Port Albert, on the southern coast of Victoria has to go even further to meet the challenge. There is a fascinating story from a couple of days ago about how, owing to two sets of regulations, they have to lower their height.
That’s right, residents of the town have to get shorter.
Because of the requirement that sea level rises have to be planned for, new housing has to be built on stumps 1.5m above ground level, despite the fact that the town's original colonial buildings have survived on ground level since the 19th century. Normally, this would not present that much of a problem, other than for the infirm who would now have to climb steps.
Unfortunately, heritage rules prevent rooflines being built higher than the roof of the pub, which may be Victoria's oldest continuously licensed hotel.
Once heritage listings come into effect, its damn near impossible to get rid of them. You see where this is going, …
Yep. The difference is near as dammit five feet, so either lower ceilings for two storey buildings or single storeys which either have pointlessly high ceilings or aren't built up as high as they could be. And this just as research has emerged which found that sea level rise is decelerating and has been the whole time the world has been soiling its pants over Goracle predictions of 6m sea level rise (presumably not calculated from his condo a few hundred metres from San Francisco Bay).

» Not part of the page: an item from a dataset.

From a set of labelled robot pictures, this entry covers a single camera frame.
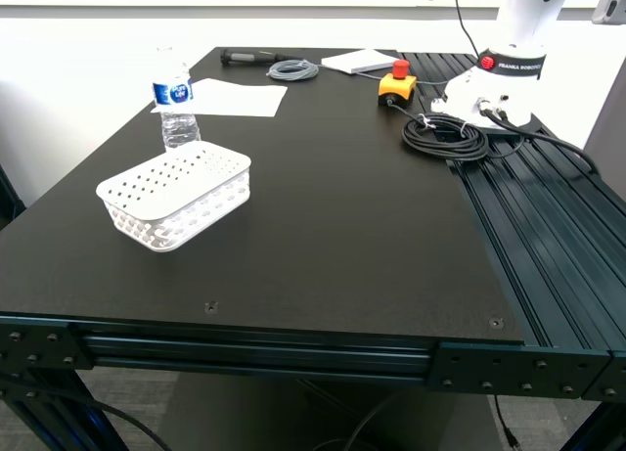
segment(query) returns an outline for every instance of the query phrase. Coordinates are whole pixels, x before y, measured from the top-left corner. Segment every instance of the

And on that topic I'm adding another warble gloaming date to the list, courtesy of a commenter called Roy UK over at Watts Up With That a few days ago in response to a post asking for some help.
I’m looking for pronouncements in press and blogs from prominent players and scientists in the AGW issue where they’ve said “We’ll have an ice free Arctic by the year xxxx”.
Very much like my occasional 'warble gloaming dates for your diary', and Roy UK found a corker from 2007 (my bold).
Louis Fortier, scientific director of ArcticNet, a Canadian research network, said the sea ice is melting faster than predicted by models created by international teams of scientists, such as the Intergovernmental Panel on Climate Change (IPCC).
"The frightening models we didn't even dare to talk about before are now proving to be true," Fortier told CanWest News Service, referring to computer models that take into account the thinning of the sea ice and the warming from the albedo effect - the Earth is absorbing more energy as the sea ice melts.
According to these models, there will be no sea ice left in the summer in the Arctic Ocean somewhere between 2010 and 2015.
"And it's probably going to happen even faster than that,"
said Fortier, who leads an international team of researchers in the Arctic looking for clues to climate change.
So we're a third of the way into that six year time frame and it has not yet occurred, not forgetting that Fortier said that it would probably be even sooner than that. Given that the article comes from 2007 I'm not sure how much sooner Fortier was expecting since there were only two years to go before the earlier end of his no-ice time frame but if he was serious then we're probably about halfway through the period in which he predicted the Arctic Ocean would become ice free. Being harsh this looks like it's already a fail, and even being charitable and treating it as a prediction to occur by 2015 it's looking decidedly shaky.

So the revised list now looks like this:

Still, we're getting a carbon tax anyway for all the good it'll do.* Reality generally trumps modelling but when it comes to political decisions it's the other way around.

* My prediction is none at all, or at least nothing that can be measured.